What needs to be done - The copy must match the data word for word and contain no pictures.

(Records from a dataset)
========

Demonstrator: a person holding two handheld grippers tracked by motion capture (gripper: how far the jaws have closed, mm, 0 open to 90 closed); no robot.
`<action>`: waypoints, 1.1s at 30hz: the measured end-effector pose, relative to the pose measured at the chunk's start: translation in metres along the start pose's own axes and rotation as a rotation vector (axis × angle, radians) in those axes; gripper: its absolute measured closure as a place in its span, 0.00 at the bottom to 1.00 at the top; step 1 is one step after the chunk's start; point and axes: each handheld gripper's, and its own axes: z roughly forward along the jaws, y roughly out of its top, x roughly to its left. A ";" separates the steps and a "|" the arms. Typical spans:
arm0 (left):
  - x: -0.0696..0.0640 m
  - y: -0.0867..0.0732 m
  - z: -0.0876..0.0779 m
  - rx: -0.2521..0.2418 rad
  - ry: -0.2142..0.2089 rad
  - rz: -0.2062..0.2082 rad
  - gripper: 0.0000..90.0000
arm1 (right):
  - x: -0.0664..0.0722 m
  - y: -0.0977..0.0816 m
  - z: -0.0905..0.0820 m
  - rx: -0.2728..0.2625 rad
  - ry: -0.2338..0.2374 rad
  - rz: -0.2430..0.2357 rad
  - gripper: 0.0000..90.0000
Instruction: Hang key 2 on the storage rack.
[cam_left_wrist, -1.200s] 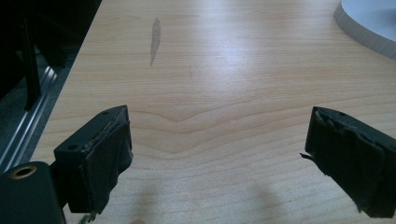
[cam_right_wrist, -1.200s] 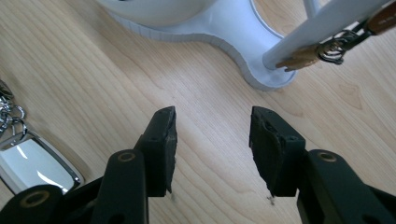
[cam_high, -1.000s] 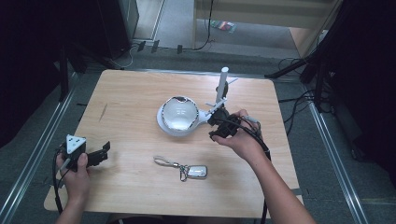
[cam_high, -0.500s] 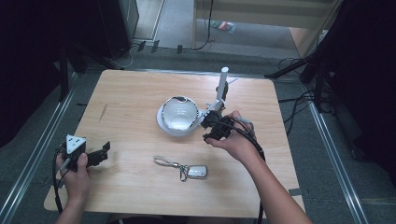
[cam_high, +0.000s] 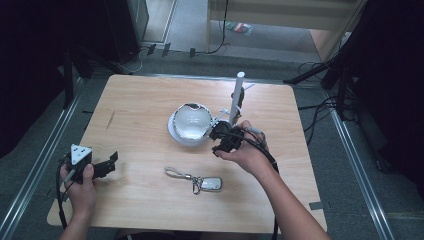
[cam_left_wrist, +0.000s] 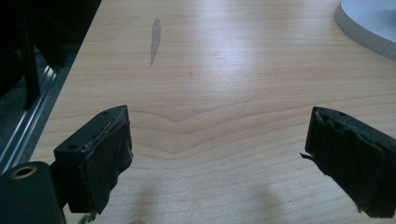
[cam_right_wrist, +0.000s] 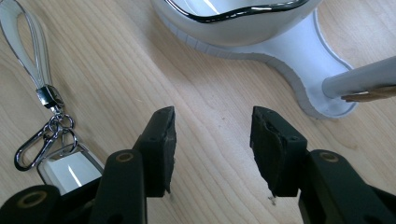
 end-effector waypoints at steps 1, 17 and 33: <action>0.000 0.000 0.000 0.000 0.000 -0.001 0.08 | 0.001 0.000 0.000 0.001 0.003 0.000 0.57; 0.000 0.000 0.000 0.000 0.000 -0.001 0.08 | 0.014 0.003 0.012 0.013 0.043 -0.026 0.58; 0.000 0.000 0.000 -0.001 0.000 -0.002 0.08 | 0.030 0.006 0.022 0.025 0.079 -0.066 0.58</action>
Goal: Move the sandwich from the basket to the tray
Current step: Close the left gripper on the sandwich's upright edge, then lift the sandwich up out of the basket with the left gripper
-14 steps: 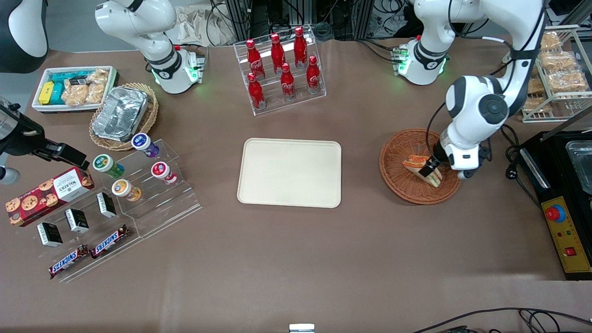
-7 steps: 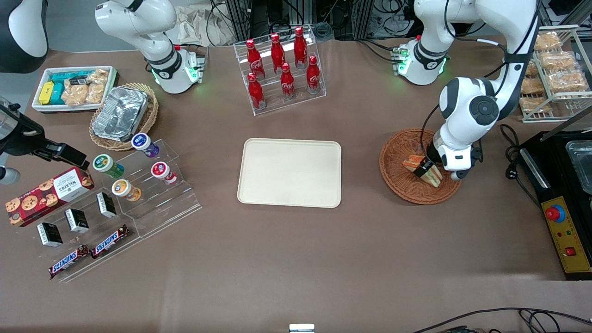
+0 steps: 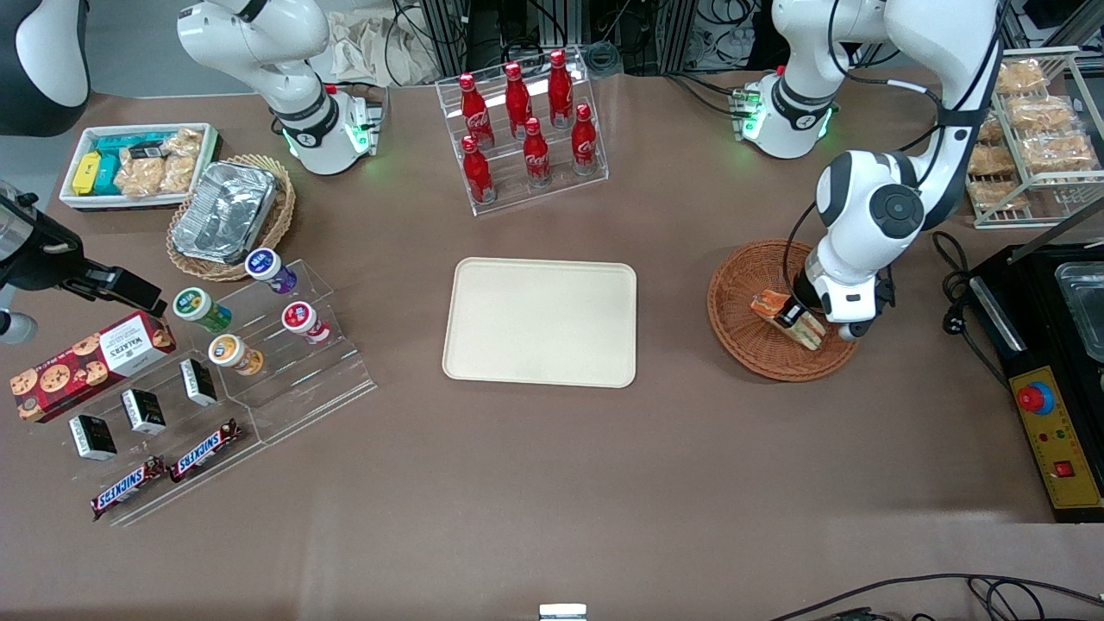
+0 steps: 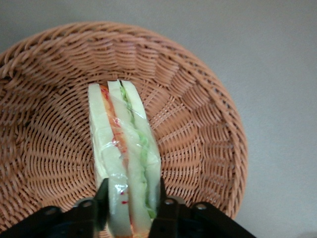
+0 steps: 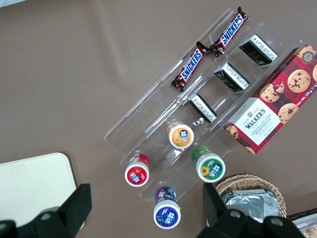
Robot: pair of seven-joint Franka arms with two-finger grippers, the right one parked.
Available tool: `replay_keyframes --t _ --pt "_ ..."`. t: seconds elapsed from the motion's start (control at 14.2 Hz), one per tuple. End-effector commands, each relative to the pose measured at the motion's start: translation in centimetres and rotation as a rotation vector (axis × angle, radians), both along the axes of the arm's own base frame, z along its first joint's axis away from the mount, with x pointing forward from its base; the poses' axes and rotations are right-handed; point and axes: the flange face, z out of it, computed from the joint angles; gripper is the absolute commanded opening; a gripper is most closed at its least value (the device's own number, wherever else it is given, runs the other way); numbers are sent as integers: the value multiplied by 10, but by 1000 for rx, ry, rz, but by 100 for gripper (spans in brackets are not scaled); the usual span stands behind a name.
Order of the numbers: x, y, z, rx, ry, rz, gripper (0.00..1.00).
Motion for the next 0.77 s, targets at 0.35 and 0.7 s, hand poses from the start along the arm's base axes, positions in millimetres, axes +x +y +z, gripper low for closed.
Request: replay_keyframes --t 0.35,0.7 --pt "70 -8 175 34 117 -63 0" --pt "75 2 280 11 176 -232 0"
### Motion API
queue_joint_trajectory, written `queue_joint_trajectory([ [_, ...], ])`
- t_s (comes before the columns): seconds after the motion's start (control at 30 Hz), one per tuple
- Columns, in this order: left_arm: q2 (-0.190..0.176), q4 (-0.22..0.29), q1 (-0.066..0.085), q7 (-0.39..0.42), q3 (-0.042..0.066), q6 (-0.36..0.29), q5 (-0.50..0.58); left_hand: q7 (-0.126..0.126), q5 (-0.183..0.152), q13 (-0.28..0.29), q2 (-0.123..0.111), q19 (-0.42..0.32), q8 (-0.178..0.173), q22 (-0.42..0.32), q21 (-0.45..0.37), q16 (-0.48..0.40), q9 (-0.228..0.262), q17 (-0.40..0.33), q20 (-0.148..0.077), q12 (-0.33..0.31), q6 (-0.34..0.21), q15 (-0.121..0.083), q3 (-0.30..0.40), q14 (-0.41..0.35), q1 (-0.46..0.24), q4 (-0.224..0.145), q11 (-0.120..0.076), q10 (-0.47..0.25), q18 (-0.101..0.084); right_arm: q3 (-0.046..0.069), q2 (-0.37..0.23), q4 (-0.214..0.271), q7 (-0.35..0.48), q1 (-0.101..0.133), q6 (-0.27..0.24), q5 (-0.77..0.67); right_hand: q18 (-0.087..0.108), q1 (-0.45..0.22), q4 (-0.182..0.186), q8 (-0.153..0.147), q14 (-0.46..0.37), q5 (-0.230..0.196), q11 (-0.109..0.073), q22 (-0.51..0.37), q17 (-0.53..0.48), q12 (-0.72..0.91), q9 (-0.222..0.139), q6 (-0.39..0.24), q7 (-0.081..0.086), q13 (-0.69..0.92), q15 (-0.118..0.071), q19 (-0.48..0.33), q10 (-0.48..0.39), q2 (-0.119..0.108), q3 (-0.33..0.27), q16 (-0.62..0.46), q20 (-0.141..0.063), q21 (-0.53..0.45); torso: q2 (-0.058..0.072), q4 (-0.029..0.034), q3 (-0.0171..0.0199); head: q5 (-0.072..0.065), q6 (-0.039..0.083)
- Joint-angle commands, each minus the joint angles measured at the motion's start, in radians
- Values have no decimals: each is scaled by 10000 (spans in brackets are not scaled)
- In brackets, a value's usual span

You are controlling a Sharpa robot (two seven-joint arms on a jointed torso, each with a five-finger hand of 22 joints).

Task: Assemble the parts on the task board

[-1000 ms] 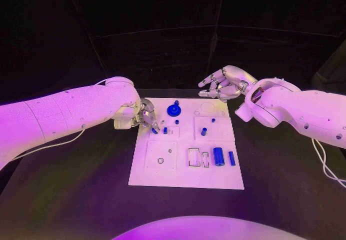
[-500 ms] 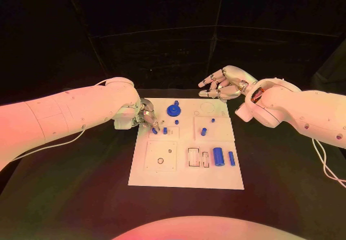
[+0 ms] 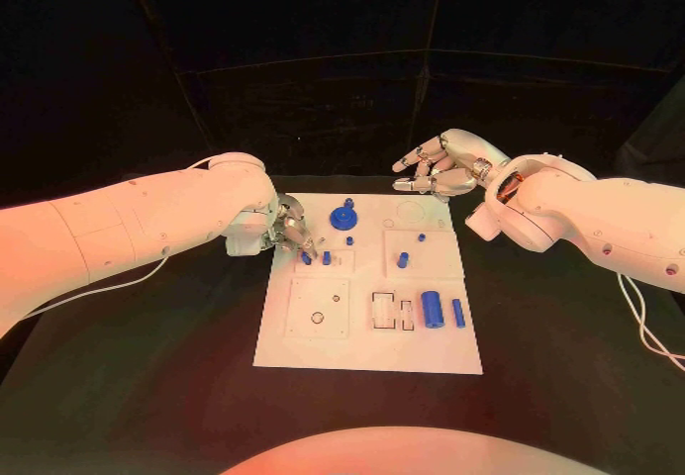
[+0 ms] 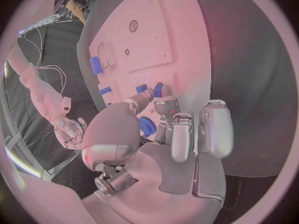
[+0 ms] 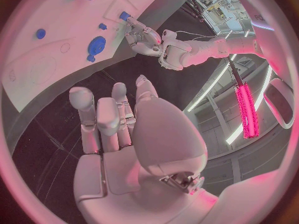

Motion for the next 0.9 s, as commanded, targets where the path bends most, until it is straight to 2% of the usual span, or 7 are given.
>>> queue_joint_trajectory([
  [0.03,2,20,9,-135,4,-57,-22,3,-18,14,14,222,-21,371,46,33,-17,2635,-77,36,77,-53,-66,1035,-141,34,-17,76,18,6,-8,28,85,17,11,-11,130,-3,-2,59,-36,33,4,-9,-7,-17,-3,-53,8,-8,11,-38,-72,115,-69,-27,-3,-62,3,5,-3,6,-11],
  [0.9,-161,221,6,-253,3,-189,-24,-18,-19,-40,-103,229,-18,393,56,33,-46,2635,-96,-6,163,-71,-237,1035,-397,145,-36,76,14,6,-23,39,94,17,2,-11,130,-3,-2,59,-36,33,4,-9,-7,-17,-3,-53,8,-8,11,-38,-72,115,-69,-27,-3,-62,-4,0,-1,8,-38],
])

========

Finished task -
Demonstrator: a person holding two handheld grippers tracked by motion capture (gripper: how far the jaws have closed, mm, 0 open to 90 closed); no robot.
`<action>`: waypoints, 1.1s at 30hz: the measured end-effector pose, relative to the pose measured at the chunk's start: translation in metres along the start pose's own axes and rotation as a rotation vector (axis × angle, radians) in those axes; gripper: its absolute measured closure as a place in its span, 0.00 at the bottom to 1.00 at the top; step 1 is one step after the chunk's start; point and axes: each handheld gripper's, and its own axes: z roughly forward along the jaws, y roughly out of its top, x roughly to its left. A ";" separates the steps and a "|" the arms. Typical spans:
arm0 (left):
  - x: -0.0696..0.0640 m
  - y: -0.0867..0.0732 m
  - z: -0.0876..0.0779 m
  - rx: -0.2521..0.2418 rad
  - ry: -0.2142..0.2089 rad
  - rz: -0.2062..0.2082 rad
  - gripper: 0.0000..90.0000
arm1 (right):
  - x: -0.0664..0.0722 m
  - y: -0.0977..0.0816 m
  - z: -0.0905..0.0820 m
  - rx: -0.2728..0.2625 rad
  - ry: -0.2338..0.2374 rad
  - rz: -0.2430..0.2357 rad
  - gripper: 0.0000..90.0000
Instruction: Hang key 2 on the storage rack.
[cam_left_wrist, -1.200s] 
[cam_right_wrist, -1.200s] 
[cam_high, -1.000s] 
[cam_high, -0.500s] 
[cam_high, +0.000s] 
[cam_left_wrist, +0.000s] 
[cam_right_wrist, +0.000s] 
 end-effector waypoints at steps 1, 17 and 33: <action>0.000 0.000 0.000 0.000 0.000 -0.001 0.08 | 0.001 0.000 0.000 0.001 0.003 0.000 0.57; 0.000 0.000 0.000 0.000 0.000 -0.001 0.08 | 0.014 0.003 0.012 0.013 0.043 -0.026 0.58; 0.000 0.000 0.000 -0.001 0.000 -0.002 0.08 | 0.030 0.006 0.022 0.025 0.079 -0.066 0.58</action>
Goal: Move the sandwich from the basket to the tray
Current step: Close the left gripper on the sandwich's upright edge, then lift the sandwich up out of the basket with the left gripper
-14 steps: 
-7 steps: 
+0 steps: 
+0 steps: 
+0 steps: 
Robot: pair of seven-joint Franka arms with two-finger grippers, the right one parked.
Available tool: `replay_keyframes --t _ --pt "_ ..."`. t: seconds elapsed from the motion's start (control at 14.2 Hz), one per tuple. End-effector commands, each relative to the pose measured at the motion's start: translation in centimetres and rotation as a rotation vector (axis × angle, radians), both along the axes of the arm's own base frame, z along its first joint's axis away from the mount, with x pointing forward from its base; the poses' axes and rotations are right-handed; point and axes: the flange face, z out of it, computed from the joint angles; gripper is the absolute commanded opening; a gripper is most closed at its least value (the device's own number, wherever else it is given, runs the other way); numbers are sent as integers: the value multiplied by 10, but by 1000 for rx, ry, rz, but by 100 for gripper (spans in brackets are not scaled); the usual span stands behind a name.
Order of the numbers: x, y, z, rx, ry, rz, gripper (0.00..1.00).
Motion for the next 0.77 s, targets at 0.35 and 0.7 s, hand poses from the start along the arm's base axes, positions in millimetres, axes +x +y +z, gripper low for closed.
Request: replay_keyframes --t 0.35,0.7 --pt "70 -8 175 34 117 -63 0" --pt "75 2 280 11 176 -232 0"
### Motion API
queue_joint_trajectory, written `queue_joint_trajectory([ [_, ...], ])`
- t_s (comes before the columns): seconds after the motion's start (control at 30 Hz), one per tuple
- Columns, in this order: left_arm: q2 (-0.190..0.176), q4 (-0.22..0.29), q1 (-0.066..0.085), q7 (-0.39..0.42), q3 (-0.042..0.066), q6 (-0.36..0.29), q5 (-0.50..0.58); left_hand: q7 (-0.126..0.126), q5 (-0.183..0.152), q13 (-0.28..0.29), q2 (-0.123..0.111), q19 (-0.42..0.32), q8 (-0.178..0.173), q22 (-0.42..0.32), q21 (-0.45..0.37), q16 (-0.48..0.40), q9 (-0.228..0.262), q17 (-0.40..0.33), q20 (-0.148..0.077), q12 (-0.33..0.31), q6 (-0.34..0.21), q15 (-0.121..0.083), q3 (-0.30..0.40), q14 (-0.41..0.35), q1 (-0.46..0.24), q4 (-0.224..0.145), q11 (-0.120..0.076), q10 (-0.47..0.25), q18 (-0.101..0.084); right_arm: q3 (-0.046..0.069), q2 (-0.37..0.23), q4 (-0.214..0.271), q7 (-0.35..0.48), q1 (-0.101..0.133), q6 (-0.27..0.24), q5 (-0.77..0.67); right_hand: q18 (-0.087..0.108), q1 (-0.45..0.22), q4 (-0.182..0.186), q8 (-0.153..0.147), q14 (-0.46..0.37), q5 (-0.230..0.196), q11 (-0.109..0.073), q22 (-0.51..0.37), q17 (-0.53..0.48), q12 (-0.72..0.91), q9 (-0.222..0.139), q6 (-0.39..0.24), q7 (-0.081..0.086), q13 (-0.69..0.92), q15 (-0.118..0.071), q19 (-0.48..0.33), q10 (-0.48..0.39), q2 (-0.119..0.108), q3 (-0.33..0.27), q16 (-0.62..0.46), q20 (-0.141..0.063), q21 (-0.53..0.45); torso: q2 (-0.058..0.072), q4 (-0.029..0.034), q3 (-0.0171..0.0199); head: q5 (-0.072..0.065), q6 (-0.039..0.083)
- Joint-angle commands, each minus the joint angles measured at the motion's start, in radians
- Values have no decimals: each is scaled by 10000 (spans in brackets are not scaled)
- In brackets, a value's usual span

You are controlling a Sharpa robot (two seven-joint arms on a jointed torso, each with a five-finger hand of 22 joints).

Task: Assemble the parts on the task board

[-1000 ms] 
[-500 ms] 
[+0 ms] 
[+0 ms] 
[+0 ms] 

Motion for the next 0.9 s, as commanded, targets where the path bends most, until it is straight to 2% of the usual span, or 7 are given.
>>> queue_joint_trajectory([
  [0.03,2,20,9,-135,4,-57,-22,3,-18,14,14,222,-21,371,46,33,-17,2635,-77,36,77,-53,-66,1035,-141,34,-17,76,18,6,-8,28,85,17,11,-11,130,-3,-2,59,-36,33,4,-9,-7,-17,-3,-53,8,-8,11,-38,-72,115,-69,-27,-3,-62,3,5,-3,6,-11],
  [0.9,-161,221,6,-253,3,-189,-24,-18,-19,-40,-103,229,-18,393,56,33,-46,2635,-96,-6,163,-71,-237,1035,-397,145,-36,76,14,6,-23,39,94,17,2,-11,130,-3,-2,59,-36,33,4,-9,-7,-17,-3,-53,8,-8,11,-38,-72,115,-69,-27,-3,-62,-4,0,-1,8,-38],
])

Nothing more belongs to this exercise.